Aloïs avançait prudemment dans la coursive qui longeait les compartiments. Pas qu'elle redoute une attaque surprise, non, son ennemi n'avait pas encore conscience du piège dans lequel il s'était enfermé lui-même, mais son corps aussi fin que fragile ne parvenait pas à s'adapter aux mouvements du train. C'était rageant d'être soumise à la faiblesse de son nouvel hôte, alors qu'elle était si près du but.

Plusieurs fois, durant la longue pérégrination qu'avait été son existence, elle avait souhaité se donner la mort pour tenter de trouver un corps qui aurait mieux correspondu à ses attentes en tant que sorcière. La tentation du suicide était grande, surtout dans des moments comme celui-là. Pourtant, elle avait toujours résisté. Elle ignorait tant de chose concernant son pouvoir. Il lui était impossible de tenter une expérience qui aurait pu la faire disparaître à jamais. Elle ajustait donc son potentiel à celui du corps qui l'accueillait. Encore une fois.

Dans le cas présent, face à ces adversaires-là, la manière frontale avait échoué alors qu'elle se sentait forte. Ne lui restait qu'une solution pour réussir : avoir recours à la ruse. La première partie du plan avait bien fonctionné. La diversion avait provoqué l'urgence de la réaction. Aloïs s'était servi de l'une des caractéristiques de Pàl Skene pour entraîner l'ennemi sur un terrain où il ne pourrait pas vaincre. Cet imbécile fonçait toujours tête baissée sans réfléchir. Tellement sûr de sa force.

Il ne s'agissait pourtant pas d'éliminer les diogonos. Certes, ces créatures n'étaient pas immortelles. Pourtant, elles se révélaient extrêmement difficile à tuer. Pour le moment, Aloïs avait un autre but. Elle sourit à l'idée que Pàl prendrait bientôt conscience qu'il avait lui-même entraîné la mort de celle qu'il pensait protéger. Utiliser la force de l'ennemi contre lui-même avait quelque chose de jouissif qu'Aloïs ne pouvait s'empêcher d'apprécier.

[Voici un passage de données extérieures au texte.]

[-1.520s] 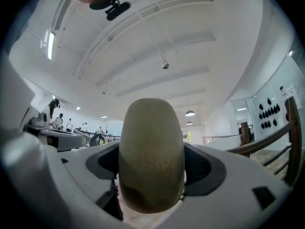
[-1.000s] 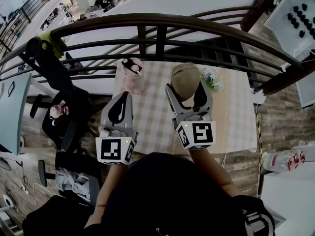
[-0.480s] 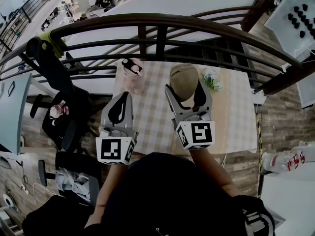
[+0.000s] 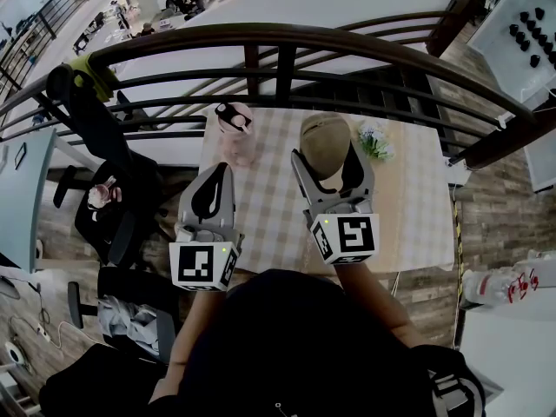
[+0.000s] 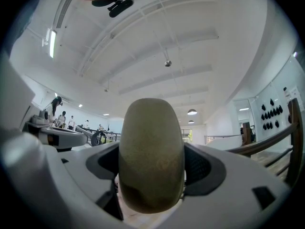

Cette fois, pas de rituel pour briser la lignée de la Letiferus. Plus besoin. La sorcière savait maintenant qu'Adela n'avait pas d'enfant. Pas de frères. Pas de sœurs. Elle était la dernière. Plus aucun Letiferus n’apparaîtrait. Le livre n'aurait bientôt plus de lecteur. Il n'en serait alors que plus facile à voler, car les créatures s'en désintéresseraient forcément. Ils n'avaient pas les moyens de briser les sorts d'Asham, et Aloïs s'assurerait qu'ils n'obtiennent l'aide de personne cette fois.

Une fois le Devolatus en sa possession, elle réussirait là où tous avaient échoué, car elle était convaincue que l'extinction de la lignée des Letiferus entraînerait l'effondrement des ensorcellements d'origine, ou les rendrait moins difficiles à délier. Alors, elle pourrait se débarrasser du Clan McDonald. Elle commencerait par les maillons les plus faibles. Puis les anéantirait un par un. Pàl serait le dernier. Ne gardait-on pas toujours le meilleur pour la fin ? Elle lui devait deux morts. Elle s'assurerait qu'il ait l'impression d'en endurer mille.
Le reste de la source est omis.